Aradaki güven olgusunun da devamlılığı ile çalıştığınız şirketlerle bir yerden sonra aile gibi oluyorsunuz; onların ticari ve ailevi sırlarını, gelecek planlarını, hayata bakış açılarını bilir, öğrenir, korur duruma geliyorsunuz. Bu da size güven ilişkisiyle birlikte bir bağlılık da yaratıyor. Şöyle bir örnek de anlatabilirim: Afyonkarahisar’daki bir müvekkilimin kısmi bir ödemeyle ilgili bir davası vardı. Biz kendisine bizim oraya kadar gelip gitmemizin bu davanın değerinin çok daha üzerinde olduğunu, bunu orada ikamet eden bir avukatın yönetmesinin daha uygun olabileceğini anlattık. Kendisi “Tamam.” dedi, telefonu kapattı, yarım saat sonra beni tekrar aradı. “Sidar, ben kendimi eşimi aldatıyor gibi hissettim, arayamıyorum başka avukatı. Daha fazlaya mal olsa da lütfen siz gelin.” dedi.

Şu an avukatlığa başladığım günden bugüne kadar, on beş yıldır çalıştığım pek çok müvekkilim var. Artık aile gibi olduğumuz, iyi günlerini, kötü günlerini paylaştığımız, ticari olarak iyi günlerinde, kötü günlerinde hep bir arada olduğumuz, bizim fikrimizin gerçekten önemsendiğini hissettiklerimiz…

Kariyeriniz boyunca yorulduğunuz, umutsuzluğa düştüğünüz ve her şeyi bırakıp gitmek istediğiniz anlar oldu mu?

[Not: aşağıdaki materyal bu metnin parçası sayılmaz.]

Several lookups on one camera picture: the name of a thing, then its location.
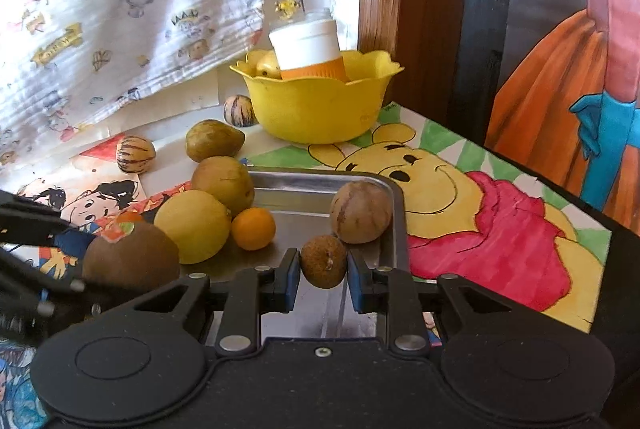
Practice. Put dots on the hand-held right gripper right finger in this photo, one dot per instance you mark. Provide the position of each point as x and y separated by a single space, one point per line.
356 281

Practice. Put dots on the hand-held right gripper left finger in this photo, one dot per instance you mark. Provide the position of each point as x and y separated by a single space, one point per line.
291 281

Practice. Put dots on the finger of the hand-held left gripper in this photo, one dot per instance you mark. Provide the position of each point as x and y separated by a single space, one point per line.
30 221
30 289

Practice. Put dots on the small brown fruit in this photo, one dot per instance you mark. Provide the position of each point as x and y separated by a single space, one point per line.
323 265

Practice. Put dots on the small orange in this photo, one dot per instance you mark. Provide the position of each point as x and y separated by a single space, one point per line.
129 216
253 229

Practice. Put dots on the round tan fruit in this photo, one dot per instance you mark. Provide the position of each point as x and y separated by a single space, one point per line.
360 211

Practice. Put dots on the metal baking tray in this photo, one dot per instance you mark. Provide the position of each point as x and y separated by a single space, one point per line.
295 199

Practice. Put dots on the brown kiwi with sticker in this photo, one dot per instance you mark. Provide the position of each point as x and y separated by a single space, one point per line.
130 259

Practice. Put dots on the yellow lemon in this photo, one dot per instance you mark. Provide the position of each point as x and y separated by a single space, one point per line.
192 226

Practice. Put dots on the large yellow pear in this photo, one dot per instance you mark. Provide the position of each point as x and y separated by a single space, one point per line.
223 184

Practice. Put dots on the striped pepino melon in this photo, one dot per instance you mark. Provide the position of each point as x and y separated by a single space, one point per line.
237 110
135 153

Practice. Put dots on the green pear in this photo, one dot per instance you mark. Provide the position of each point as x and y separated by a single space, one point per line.
212 140

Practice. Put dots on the colourful cartoon table mat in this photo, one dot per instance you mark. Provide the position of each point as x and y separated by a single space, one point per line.
90 204
500 234

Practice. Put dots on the yellow flower-shaped bowl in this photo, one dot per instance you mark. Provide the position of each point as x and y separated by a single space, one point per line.
315 109

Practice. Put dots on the yellow fruit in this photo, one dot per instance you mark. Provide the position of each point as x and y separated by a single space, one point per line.
267 65

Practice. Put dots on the white printed blanket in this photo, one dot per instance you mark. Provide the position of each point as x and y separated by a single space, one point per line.
100 9

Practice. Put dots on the white and orange jar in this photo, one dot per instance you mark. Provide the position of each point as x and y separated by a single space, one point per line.
305 44

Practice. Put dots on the black door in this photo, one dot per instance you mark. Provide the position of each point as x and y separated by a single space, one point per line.
480 9

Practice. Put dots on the wall poster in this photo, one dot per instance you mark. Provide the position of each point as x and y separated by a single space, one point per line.
550 84

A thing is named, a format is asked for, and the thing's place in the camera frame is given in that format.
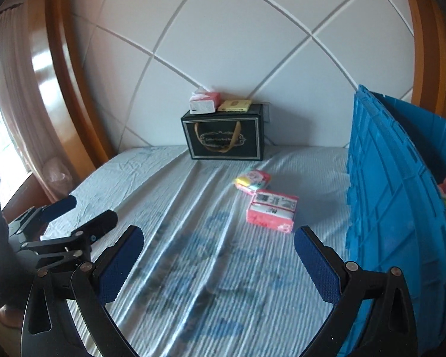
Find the colourful small tissue pack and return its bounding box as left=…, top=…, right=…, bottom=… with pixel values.
left=233, top=169, right=273, bottom=194

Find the wooden headboard frame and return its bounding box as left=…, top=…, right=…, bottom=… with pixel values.
left=22, top=0, right=446, bottom=205

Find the blue plastic storage container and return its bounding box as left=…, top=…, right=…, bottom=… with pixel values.
left=342, top=84, right=446, bottom=357

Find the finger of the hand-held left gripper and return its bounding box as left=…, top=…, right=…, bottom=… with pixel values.
left=7, top=194, right=78, bottom=246
left=20, top=209, right=119, bottom=264

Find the white quilted headboard panel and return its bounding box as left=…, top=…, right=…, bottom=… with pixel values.
left=65, top=0, right=419, bottom=153

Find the black gift box gold handle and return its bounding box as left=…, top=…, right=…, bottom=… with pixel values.
left=181, top=102, right=265, bottom=161

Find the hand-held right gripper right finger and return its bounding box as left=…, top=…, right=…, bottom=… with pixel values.
left=294, top=226, right=420, bottom=357

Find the pink pack with barcode label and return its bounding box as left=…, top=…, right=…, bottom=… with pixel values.
left=246, top=189, right=299, bottom=234

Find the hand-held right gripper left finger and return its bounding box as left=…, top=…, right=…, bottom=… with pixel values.
left=20, top=225, right=145, bottom=357

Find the flat yellow box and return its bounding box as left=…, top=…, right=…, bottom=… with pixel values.
left=217, top=99, right=252, bottom=112

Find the light blue striped bed sheet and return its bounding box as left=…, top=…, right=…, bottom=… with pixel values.
left=41, top=145, right=361, bottom=357

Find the pale pink curtain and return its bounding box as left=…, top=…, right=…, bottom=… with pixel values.
left=0, top=4, right=60, bottom=179

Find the pink white tissue pack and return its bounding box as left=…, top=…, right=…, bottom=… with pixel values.
left=189, top=87, right=221, bottom=115

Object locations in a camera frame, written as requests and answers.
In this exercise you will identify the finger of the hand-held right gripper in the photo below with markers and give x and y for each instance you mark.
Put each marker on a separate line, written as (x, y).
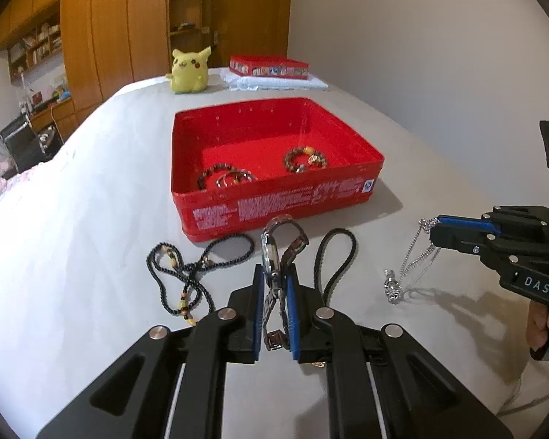
(462, 240)
(466, 222)

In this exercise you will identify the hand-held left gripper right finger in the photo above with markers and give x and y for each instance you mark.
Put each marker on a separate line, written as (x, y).
(293, 320)

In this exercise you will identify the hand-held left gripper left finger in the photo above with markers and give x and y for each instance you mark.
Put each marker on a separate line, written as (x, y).
(256, 311)

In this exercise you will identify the silver wristwatch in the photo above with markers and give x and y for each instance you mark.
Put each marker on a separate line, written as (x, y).
(271, 251)

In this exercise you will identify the red tin box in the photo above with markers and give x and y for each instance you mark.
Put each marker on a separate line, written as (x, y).
(256, 206)

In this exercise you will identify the patterned silver bangle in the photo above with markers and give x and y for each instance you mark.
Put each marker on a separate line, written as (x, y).
(223, 178)

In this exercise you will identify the person's right hand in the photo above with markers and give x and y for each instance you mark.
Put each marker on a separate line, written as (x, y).
(537, 327)

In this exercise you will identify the grey bed sheet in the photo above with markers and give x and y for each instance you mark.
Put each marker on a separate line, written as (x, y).
(96, 238)

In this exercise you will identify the white folded towel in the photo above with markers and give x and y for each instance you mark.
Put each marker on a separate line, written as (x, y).
(279, 84)

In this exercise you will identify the red printed tin lid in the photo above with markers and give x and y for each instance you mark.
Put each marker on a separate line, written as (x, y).
(265, 66)

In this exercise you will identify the yellow plush toy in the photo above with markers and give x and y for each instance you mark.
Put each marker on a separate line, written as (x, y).
(190, 73)

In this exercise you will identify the wooden desk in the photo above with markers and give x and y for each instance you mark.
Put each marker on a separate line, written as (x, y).
(57, 116)

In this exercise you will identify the black office chair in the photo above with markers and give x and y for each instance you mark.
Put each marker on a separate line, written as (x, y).
(25, 144)

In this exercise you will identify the wooden door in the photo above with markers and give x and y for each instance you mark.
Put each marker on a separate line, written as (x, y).
(251, 9)

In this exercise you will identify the open wooden shelf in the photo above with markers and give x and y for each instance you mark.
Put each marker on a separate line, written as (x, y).
(187, 9)

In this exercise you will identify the wooden wardrobe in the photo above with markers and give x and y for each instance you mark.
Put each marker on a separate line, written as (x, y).
(110, 32)

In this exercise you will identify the wooden bookshelf with books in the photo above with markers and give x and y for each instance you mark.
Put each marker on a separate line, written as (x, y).
(39, 45)

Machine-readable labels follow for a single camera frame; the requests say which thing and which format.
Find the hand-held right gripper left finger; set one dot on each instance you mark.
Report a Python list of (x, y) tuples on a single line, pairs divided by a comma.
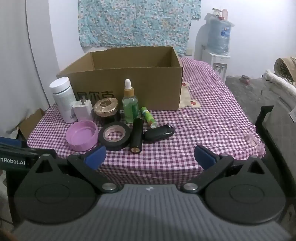
[(96, 157)]

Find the white padded roll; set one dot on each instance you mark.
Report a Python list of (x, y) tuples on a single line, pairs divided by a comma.
[(282, 88)]

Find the white wall socket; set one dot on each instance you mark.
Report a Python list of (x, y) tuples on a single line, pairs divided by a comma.
[(189, 52)]

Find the small pink bottle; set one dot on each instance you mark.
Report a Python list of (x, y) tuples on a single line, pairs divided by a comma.
[(224, 14)]

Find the green dropper bottle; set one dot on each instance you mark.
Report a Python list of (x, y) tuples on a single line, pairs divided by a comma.
[(130, 104)]

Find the small cardboard box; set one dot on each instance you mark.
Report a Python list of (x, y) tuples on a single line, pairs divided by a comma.
[(30, 122)]

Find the brown cardboard box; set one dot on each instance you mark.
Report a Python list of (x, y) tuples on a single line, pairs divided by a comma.
[(150, 88)]

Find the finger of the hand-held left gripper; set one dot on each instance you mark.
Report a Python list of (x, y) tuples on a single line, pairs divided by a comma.
[(10, 141)]

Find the white plastic bottle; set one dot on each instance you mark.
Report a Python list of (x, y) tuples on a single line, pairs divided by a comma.
[(61, 99)]

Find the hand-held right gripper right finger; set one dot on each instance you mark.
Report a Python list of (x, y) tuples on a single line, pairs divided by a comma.
[(204, 157)]

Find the white charger plug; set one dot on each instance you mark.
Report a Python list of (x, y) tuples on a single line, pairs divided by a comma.
[(82, 111)]

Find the black grey chair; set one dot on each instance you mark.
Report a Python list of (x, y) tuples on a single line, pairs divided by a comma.
[(277, 143)]

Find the blue floral wall cloth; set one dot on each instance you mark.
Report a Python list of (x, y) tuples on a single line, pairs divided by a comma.
[(138, 20)]

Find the black cylindrical tube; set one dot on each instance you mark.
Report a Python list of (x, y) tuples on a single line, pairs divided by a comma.
[(137, 134)]

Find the small red floor object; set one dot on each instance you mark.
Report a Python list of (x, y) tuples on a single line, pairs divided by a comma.
[(245, 80)]

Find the white water dispenser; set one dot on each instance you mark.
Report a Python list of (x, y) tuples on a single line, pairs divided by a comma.
[(219, 64)]

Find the purple checkered tablecloth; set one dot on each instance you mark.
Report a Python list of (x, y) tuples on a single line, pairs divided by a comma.
[(196, 120)]

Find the pink plastic lid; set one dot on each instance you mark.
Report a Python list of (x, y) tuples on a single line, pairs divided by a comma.
[(81, 136)]

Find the small white container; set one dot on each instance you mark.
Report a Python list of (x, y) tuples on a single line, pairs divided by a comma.
[(216, 12)]

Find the black tape roll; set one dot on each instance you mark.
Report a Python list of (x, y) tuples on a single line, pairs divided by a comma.
[(104, 140)]

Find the wicker basket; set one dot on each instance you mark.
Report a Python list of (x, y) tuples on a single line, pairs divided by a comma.
[(284, 67)]

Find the green lip balm tube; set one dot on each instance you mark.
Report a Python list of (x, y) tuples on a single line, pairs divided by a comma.
[(148, 117)]

Bugün buna benzer şeyler yaşayan gençlere tavsiyeleriniz var mı?

Sidar Tunca: Benim her zaman söylediğim bir söz, “Kaygı başarıyı getirir.” Bugün mesleğimizde kaygısı olmayan iki tür var. Birincisi, hiçbir üretim kaygısı olmayan, hayatındaki varlık nedenini dahi belirleyememiş insanlar. İkincisi babasının ofisi olanlar. Onlar tabii rahatlar, ne olacağını biliyorlar.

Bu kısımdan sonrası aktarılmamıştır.